Action item — Note the line containing "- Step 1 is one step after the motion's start"; from it through the last line below, give only those lines again, exactly, both ends included, skipping pictures.

___ Provided data

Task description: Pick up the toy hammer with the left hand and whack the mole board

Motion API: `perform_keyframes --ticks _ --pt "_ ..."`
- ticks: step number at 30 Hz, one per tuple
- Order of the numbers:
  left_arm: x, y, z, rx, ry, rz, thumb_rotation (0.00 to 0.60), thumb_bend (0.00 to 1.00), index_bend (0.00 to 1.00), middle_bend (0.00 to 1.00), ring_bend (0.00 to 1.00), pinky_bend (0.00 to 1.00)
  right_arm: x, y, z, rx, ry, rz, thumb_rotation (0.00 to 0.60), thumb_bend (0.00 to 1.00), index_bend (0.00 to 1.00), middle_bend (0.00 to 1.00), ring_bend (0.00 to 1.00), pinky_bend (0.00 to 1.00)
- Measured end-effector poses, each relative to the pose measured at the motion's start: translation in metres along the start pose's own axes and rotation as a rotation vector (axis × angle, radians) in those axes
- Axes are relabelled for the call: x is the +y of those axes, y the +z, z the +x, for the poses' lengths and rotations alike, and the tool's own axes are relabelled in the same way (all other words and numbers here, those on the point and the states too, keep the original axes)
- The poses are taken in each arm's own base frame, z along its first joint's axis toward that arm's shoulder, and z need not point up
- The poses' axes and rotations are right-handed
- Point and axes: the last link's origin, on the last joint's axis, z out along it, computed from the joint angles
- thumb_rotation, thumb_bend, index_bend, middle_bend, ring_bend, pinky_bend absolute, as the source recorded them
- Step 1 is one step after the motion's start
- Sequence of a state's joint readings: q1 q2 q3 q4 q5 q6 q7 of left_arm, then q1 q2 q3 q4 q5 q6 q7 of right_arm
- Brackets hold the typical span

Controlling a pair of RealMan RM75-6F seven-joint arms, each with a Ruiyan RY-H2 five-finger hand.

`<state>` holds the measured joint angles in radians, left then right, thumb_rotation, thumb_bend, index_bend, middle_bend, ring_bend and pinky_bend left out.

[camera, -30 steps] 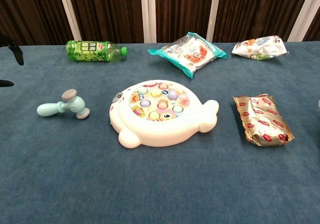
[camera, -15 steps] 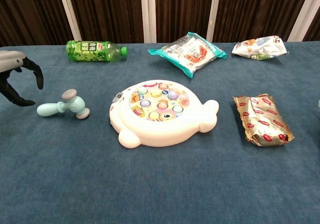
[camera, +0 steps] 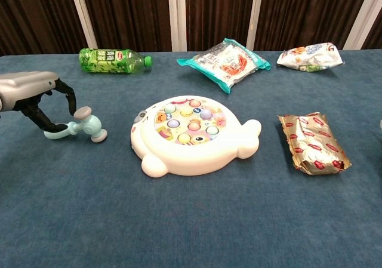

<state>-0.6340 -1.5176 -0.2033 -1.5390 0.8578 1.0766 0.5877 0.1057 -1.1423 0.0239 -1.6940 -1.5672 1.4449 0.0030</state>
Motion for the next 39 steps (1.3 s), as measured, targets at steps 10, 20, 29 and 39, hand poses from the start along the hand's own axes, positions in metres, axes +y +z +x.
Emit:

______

Task response —
- Step 1 is one step after the motion's start
- Sequence of a state's joint readings: q1 q2 q3 q4 q5 q6 q7 of left_arm, then q1 q2 q3 q4 q5 q6 q7 of right_arm
- Brackets hold the typical span

Controlling a pair of RealMan RM75-6F seven-joint arms, each with a Ruiyan RY-H2 five-finger hand.

`<state>` holds the measured joint angles in radians, left then right, thumb_rotation, thumb_bend, index_bend, middle_bend, ring_bend and pinky_bend left out.

[camera, -30 steps] 
[camera, -15 steps] 
[camera, +0 steps] 

<state>-0.6340 -1.5176 -0.2033 -1.5390 0.8578 1.0766 0.5877 0.1057 -1.1423 0.0239 -1.6940 -1.5672 1.4449 0.0030</state>
Motion for the next 39 steps (1.3 s), as measured, targets at steps 10, 20, 29 and 39, hand poses from the start along the hand's own axes, positions in metres, axes +y +z +x.
Emit:

Work on the exercise is finished.